The district court's findings consist of 62 separately numbered paragraphs and its conclusions based on those findings are summarized in 5 pages of its final memorandum opinion. Both the findings and the conclusions include a comprehensive chronological itemization of evidence that the parties used to evaluate all the respective risks faced by reason of Brower's litigation during the time period March 21, 2001, and final achievement of settlement in July 2002. The findings are supported by the record evidence, and the ultimate conclusions of the court can be summarized as follows:
1. Given the procedural posture of the case, the only way for plaintiff to have prevailed on her negligence claim would have required trial on the fraud claim, appeal thereafter challenging the old summary judgment, reversal of that judgment by the appellate courts, and a new trial thereafter. Revival of the negligence claim was remote at best, both in time and in likelihood of success.
2. Via Christi faced substantial risk on the fraud claims at the time of settlement, and defense counsel strongly believed the trial judge would impose up to $5 million in punitive damages.
3. Although there was a remote possibility of a negligence claim "waiting in the wings" at the time of settlement, the amount of the settlement was based not on that remote possibility, but on eliminating exposure of an "extremely high" verdict being returned on the fraud and spoliation of evidence claim.
4. In an 11th-hour memo to the executive committee of the hospital, its general counsel advised it was facing trial in "an extremely difficult and dangerous case" that was "based in fraud" and could result in punitive damages. He assessed the hospital's exposure at $7 to $10 million plus punitive damages.
We recognize that Via Christi views the risks somewhat differently from what the district court found. The Via Christi lawyers may well have held strong views about the vulnerability of the district court's summary judgment barring the negligence claim and its likelihood of being reversed on appeal. Likewise, they may have believed their knowledge was superior to that of the Fund's counsel on many of the questions bearing on risk valuation. Nevertheless, it is not our function to reweigh evidence, evaluate witnesses' credibility, or redetermine questions of fact; our task ends at the determination whether there is substantial competent evidence to support the district court's fact findings. LSF Franchise REO I v. Emporia Restaurants, Inc., 283 Kan. 13, 19, 152 P.3d 34 (2007).
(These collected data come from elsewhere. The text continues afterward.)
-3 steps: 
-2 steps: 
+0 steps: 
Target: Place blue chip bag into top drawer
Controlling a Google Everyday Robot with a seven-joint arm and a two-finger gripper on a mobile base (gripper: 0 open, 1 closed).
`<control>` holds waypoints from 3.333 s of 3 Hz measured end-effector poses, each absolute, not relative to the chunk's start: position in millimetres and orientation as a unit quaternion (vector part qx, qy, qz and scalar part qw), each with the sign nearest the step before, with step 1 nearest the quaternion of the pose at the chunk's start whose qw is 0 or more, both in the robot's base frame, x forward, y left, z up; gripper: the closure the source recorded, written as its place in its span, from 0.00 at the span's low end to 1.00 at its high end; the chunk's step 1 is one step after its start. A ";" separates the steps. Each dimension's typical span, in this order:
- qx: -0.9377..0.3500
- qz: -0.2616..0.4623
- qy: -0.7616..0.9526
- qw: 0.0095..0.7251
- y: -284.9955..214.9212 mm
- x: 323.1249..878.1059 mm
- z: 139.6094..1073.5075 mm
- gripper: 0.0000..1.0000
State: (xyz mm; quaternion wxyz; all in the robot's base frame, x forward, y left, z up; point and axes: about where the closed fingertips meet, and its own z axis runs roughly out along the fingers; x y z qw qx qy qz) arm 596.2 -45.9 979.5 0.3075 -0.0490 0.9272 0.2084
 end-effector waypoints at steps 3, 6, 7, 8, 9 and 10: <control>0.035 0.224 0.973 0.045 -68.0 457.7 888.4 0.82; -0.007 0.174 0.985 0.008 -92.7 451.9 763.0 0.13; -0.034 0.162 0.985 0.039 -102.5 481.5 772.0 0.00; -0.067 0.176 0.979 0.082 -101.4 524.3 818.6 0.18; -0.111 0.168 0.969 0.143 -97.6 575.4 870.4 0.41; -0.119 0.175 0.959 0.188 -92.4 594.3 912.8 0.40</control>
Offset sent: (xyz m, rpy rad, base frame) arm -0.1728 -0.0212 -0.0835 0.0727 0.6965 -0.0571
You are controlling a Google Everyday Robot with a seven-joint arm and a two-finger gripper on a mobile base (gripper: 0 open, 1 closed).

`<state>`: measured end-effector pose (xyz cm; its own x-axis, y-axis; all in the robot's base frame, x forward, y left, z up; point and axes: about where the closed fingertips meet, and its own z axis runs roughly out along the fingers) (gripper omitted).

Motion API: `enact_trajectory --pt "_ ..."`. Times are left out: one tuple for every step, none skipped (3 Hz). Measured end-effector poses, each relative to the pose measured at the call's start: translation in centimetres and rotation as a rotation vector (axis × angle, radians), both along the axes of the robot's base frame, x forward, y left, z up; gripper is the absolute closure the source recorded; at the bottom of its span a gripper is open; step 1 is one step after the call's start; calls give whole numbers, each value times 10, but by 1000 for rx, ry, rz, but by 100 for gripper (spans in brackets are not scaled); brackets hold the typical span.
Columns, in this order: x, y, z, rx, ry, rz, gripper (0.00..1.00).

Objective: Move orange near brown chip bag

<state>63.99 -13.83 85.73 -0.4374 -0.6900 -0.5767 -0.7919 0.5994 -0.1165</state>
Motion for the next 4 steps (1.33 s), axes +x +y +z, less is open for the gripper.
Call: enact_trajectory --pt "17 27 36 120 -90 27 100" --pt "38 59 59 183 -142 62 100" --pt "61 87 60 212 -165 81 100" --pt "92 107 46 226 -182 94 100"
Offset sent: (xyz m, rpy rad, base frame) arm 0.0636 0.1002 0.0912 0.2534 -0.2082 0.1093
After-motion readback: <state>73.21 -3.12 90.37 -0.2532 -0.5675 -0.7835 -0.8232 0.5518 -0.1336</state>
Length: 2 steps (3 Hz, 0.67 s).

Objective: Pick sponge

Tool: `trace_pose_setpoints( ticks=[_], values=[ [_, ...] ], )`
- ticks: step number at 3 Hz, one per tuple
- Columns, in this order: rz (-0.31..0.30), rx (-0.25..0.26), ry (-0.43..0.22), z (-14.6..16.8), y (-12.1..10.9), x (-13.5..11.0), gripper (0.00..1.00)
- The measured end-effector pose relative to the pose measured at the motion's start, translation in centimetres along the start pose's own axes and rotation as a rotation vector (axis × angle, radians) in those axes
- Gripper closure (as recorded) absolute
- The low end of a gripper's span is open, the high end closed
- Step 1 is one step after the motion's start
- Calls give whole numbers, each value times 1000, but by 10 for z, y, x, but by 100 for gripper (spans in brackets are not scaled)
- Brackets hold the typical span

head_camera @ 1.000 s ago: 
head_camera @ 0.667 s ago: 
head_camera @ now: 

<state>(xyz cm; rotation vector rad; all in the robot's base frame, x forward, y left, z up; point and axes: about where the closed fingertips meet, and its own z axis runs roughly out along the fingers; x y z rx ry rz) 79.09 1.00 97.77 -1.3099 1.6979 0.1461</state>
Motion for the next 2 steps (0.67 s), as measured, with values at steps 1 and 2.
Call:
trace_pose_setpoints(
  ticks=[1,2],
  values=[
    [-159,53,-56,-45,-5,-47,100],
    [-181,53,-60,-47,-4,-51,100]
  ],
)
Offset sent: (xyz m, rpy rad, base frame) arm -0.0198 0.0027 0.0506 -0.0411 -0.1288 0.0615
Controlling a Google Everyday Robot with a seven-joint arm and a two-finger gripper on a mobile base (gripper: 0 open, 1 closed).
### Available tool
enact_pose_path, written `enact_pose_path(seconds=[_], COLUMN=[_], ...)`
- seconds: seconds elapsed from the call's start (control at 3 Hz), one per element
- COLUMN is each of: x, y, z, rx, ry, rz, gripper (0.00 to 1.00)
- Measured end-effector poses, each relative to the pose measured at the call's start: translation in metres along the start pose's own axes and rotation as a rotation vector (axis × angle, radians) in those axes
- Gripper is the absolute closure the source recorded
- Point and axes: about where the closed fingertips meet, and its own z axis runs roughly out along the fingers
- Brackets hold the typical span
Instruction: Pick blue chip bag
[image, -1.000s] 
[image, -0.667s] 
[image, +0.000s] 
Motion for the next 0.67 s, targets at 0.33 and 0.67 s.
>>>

After an extensive review of the district court's findings and conclusions, together with the transcript of the bench trial, we are satisfied that the district court's findings are supported by substantial competent evidence and they adequately support the district court's conclusion of law that less than $200,000 of the $3.3 million settlement was paid to eliminate the remote possibility that a negligence claim might be revived at some unknown date in the future. Because Via Christi was self-insured for $200,000, the excess liability coverage of the Fund was not triggered, and the Fund was entitled to judgment on Via Christi's counterclaim.